This cross-sectional analysis of 134 882 children and adolescents aged 0 to 18 years in India found that poor sanitation (ie, open defecation and lack of access to boiled or filtered drinking water) was associated with lower height-for-age z scores across all ages in childhood and adolescence.
Improved sanitation may be associated with greater height across all child ages.
Much research on sanitation and linear growth in low- and middle-income countries focuses on children younger than 5 years. However, poor sanitation may be associated with growth faltering during middle and late childhood to a greater extent than previously recognized.
To characterize the association of poor sanitation with height-for-age z (HAZ) scores in children and adolescents in India aged 0 to 18 years.
Design, Setting, and Participants
This cross-sectional study examined 134 882 children and adolescents aged 0 to 18 years who were surveyed in the fourth round of India’s District Level Household and Facilities Survey (survey conducted August 2012 to February 2014). Data were analyzed from June 1, 2019, to August 20, 2019.

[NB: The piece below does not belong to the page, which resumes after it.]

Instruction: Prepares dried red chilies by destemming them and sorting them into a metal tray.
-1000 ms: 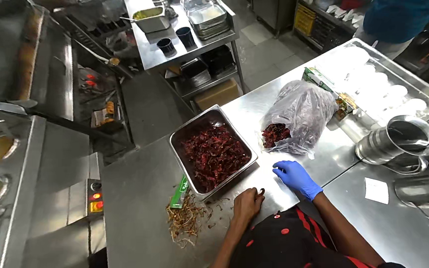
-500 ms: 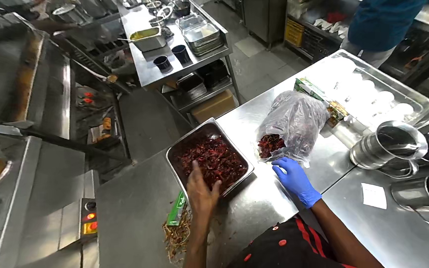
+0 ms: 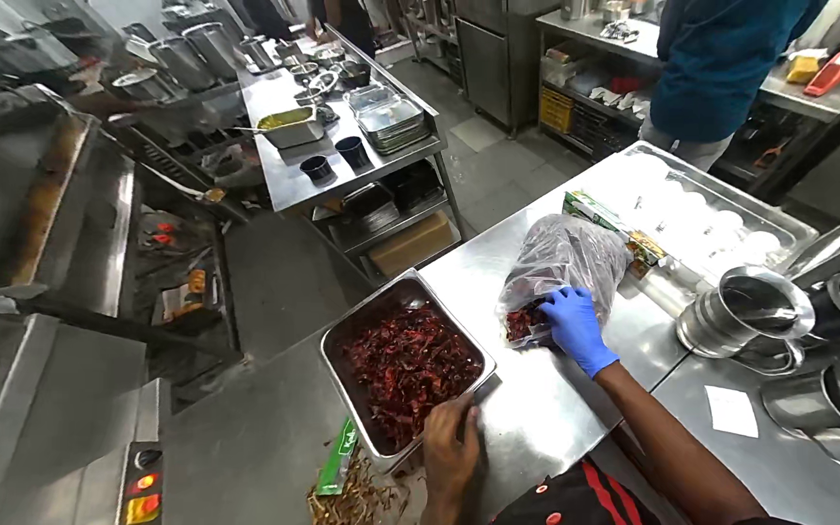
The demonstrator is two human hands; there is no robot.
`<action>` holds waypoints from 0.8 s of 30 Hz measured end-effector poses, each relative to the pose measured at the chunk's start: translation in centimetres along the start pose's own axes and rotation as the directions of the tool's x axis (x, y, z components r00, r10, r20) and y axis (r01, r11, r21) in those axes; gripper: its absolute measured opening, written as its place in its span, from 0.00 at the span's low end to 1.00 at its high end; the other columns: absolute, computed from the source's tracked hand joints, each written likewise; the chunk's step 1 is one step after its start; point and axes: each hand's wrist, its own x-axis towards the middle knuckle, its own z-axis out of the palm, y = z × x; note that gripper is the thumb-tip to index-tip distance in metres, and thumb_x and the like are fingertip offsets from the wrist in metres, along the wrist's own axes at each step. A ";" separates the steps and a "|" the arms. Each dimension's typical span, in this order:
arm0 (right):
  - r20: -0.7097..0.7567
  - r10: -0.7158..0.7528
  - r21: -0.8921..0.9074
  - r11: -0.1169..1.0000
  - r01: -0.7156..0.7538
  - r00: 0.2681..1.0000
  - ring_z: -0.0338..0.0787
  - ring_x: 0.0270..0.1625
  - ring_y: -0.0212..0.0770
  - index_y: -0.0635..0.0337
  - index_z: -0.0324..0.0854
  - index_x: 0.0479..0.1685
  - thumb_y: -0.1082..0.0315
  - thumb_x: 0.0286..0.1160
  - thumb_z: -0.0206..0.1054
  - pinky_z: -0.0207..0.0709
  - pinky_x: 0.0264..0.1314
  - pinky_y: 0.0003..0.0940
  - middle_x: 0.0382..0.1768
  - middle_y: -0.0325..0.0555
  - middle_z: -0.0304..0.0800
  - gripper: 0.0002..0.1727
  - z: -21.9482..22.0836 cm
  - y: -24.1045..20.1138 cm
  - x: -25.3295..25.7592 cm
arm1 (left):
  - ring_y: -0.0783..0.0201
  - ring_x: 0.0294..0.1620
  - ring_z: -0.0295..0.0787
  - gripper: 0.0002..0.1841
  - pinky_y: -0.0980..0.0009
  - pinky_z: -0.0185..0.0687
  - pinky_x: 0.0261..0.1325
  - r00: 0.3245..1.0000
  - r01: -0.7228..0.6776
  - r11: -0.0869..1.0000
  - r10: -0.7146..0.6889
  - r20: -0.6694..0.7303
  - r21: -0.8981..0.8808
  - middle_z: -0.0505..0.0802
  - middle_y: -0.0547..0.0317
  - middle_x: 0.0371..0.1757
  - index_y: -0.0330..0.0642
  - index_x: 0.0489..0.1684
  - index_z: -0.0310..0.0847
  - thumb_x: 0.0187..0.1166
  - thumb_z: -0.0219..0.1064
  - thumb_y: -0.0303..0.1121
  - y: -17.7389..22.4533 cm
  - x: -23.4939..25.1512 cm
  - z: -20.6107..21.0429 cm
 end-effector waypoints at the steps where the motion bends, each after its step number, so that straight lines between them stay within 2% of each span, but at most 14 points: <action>1: -0.055 -0.029 0.082 0.996 0.033 0.998 0.86 0.60 0.52 0.47 0.94 0.40 0.75 0.67 0.71 0.71 0.67 0.62 0.49 0.44 0.92 0.11 -0.3 -0.3 -0.6 | 0.66 0.58 0.91 0.15 0.61 0.84 0.68 1.000 0.000 0.999 0.000 0.000 -0.034 0.96 0.66 0.52 0.49 0.55 0.94 0.82 0.64 0.42 0.5 -0.3 0.2; 3: -0.178 -0.006 0.263 0.963 0.053 0.984 0.86 0.63 0.43 0.43 0.95 0.44 0.71 0.72 0.70 0.72 0.70 0.56 0.52 0.36 0.93 0.11 -0.8 -1.1 -1.6 | 0.68 0.57 0.91 0.14 0.63 0.84 0.68 1.000 0.007 0.993 -0.006 0.006 -0.116 0.96 0.67 0.51 0.49 0.55 0.94 0.82 0.64 0.40 1.5 -0.2 0.5; 5: -0.221 0.101 0.487 0.873 0.020 0.970 0.86 0.65 0.38 0.46 0.95 0.47 0.71 0.74 0.70 0.75 0.72 0.49 0.56 0.35 0.92 0.11 -2.4 -2.6 -2.7 | 0.70 0.55 0.92 0.14 0.65 0.86 0.66 0.999 0.018 0.974 -0.010 0.036 -0.225 0.96 0.69 0.52 0.49 0.56 0.93 0.83 0.65 0.40 2.5 0.4 0.8; 8: -0.197 0.324 0.772 0.634 -0.058 0.925 0.88 0.63 0.38 0.53 0.95 0.47 0.77 0.71 0.72 0.86 0.64 0.37 0.59 0.40 0.91 0.12 -5.4 -4.9 -3.5 | 0.68 0.58 0.92 0.15 0.64 0.90 0.67 0.992 0.046 0.913 0.006 0.126 -0.405 0.96 0.67 0.54 0.46 0.62 0.90 0.85 0.65 0.38 4.0 2.1 1.0; 10: -0.189 0.414 0.868 0.495 -0.046 0.891 0.89 0.61 0.41 0.57 0.95 0.45 0.79 0.70 0.72 0.88 0.58 0.36 0.58 0.44 0.91 0.10 -6.7 -6.0 -3.7 | 0.65 0.58 0.93 0.15 0.63 0.90 0.67 0.986 0.067 0.864 0.019 0.165 -0.500 0.96 0.64 0.55 0.44 0.63 0.89 0.85 0.66 0.37 5.1 3.2 1.0; 12: -0.117 0.470 0.951 0.307 -0.038 0.875 0.90 0.57 0.43 0.60 0.93 0.47 0.77 0.72 0.72 0.89 0.55 0.36 0.57 0.47 0.91 0.09 -8.1 -7.2 -3.9 | 0.61 0.59 0.93 0.17 0.60 0.90 0.66 0.981 0.109 0.813 0.005 0.194 -0.572 0.95 0.62 0.59 0.46 0.68 0.87 0.85 0.67 0.38 6.2 4.3 0.9; 15: 0.153 0.469 0.987 -0.022 -0.162 0.870 0.90 0.47 0.42 0.56 0.90 0.55 0.70 0.78 0.70 0.87 0.51 0.39 0.48 0.50 0.92 0.11 -9.5 -9.0 -4.4 | 0.55 0.66 0.89 0.28 0.56 0.90 0.67 0.961 0.236 0.705 -0.065 0.270 -0.669 0.86 0.63 0.75 0.58 0.83 0.74 0.82 0.70 0.41 7.9 5.2 0.3; 17: 0.305 0.437 0.952 -0.154 -0.264 0.846 0.88 0.40 0.41 0.56 0.89 0.55 0.66 0.79 0.69 0.85 0.46 0.38 0.42 0.51 0.91 0.11 -9.1 -9.7 -4.8 | 0.52 0.67 0.88 0.36 0.54 0.91 0.66 0.950 0.277 0.640 -0.068 0.306 -0.717 0.78 0.63 0.83 0.64 0.90 0.63 0.80 0.72 0.42 8.6 5.6 -0.1; 18: 0.358 0.412 0.932 -0.206 -0.298 0.838 0.87 0.38 0.40 0.57 0.88 0.54 0.66 0.79 0.69 0.84 0.45 0.37 0.40 0.51 0.90 0.11 -8.5 -10.0 -5.1 | 0.51 0.66 0.88 0.36 0.54 0.91 0.65 0.948 0.283 0.625 -0.067 0.311 -0.728 0.78 0.63 0.83 0.65 0.91 0.63 0.80 0.72 0.42 8.7 5.7 -0.3; 21: 0.492 0.294 0.858 -0.321 -0.401 0.819 0.83 0.32 0.36 0.62 0.88 0.51 0.66 0.81 0.68 0.81 0.38 0.31 0.34 0.50 0.87 0.10 -6.5 -11.0 -6.2 | 0.52 0.63 0.88 0.32 0.57 0.89 0.63 0.941 0.322 0.566 -0.103 0.323 -0.758 0.83 0.59 0.78 0.60 0.88 0.70 0.80 0.71 0.40 9.1 5.6 -0.9; 23: 0.558 0.211 0.802 -0.385 -0.456 0.803 0.83 0.32 0.36 0.64 0.87 0.50 0.66 0.82 0.67 0.81 0.39 0.31 0.33 0.50 0.86 0.10 -5.6 -11.6 -6.9 | 0.53 0.58 0.90 0.24 0.60 0.89 0.61 0.937 0.347 0.525 -0.165 0.307 -0.777 0.89 0.54 0.70 0.52 0.79 0.80 0.82 0.69 0.36 9.0 5.4 -1.0; 24: 0.577 0.182 0.781 -0.406 -0.474 0.796 0.84 0.32 0.36 0.65 0.86 0.50 0.66 0.82 0.67 0.82 0.40 0.31 0.34 0.51 0.86 0.10 -5.3 -11.9 -7.2 | 0.54 0.52 0.91 0.19 0.61 0.90 0.57 0.935 0.354 0.503 -0.212 0.284 -0.789 0.92 0.50 0.63 0.46 0.71 0.86 0.82 0.70 0.33 8.8 5.3 -0.9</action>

Proportion of households reporting open defecation at the village level (to account for its high negative externality) and household-level access to boiled or filtered drinking water.
Main Outcomes and Measures
Individual-level HAZ scores were measured in standard deviations. The association of exposures with outcomes was estimated using ordinary least-squares regression stratified by sex (boys and girls) and 4 age groups (≤1, >1 to ≤7, >7 to ≤12, >12 to ≤18 years). Models controlled for parental height and education, socioeconomic status, maternal age at birth, hemoglobin level, and indicators for state and birth year to adjust for regional (state) and temporal (birth year) fixed effects.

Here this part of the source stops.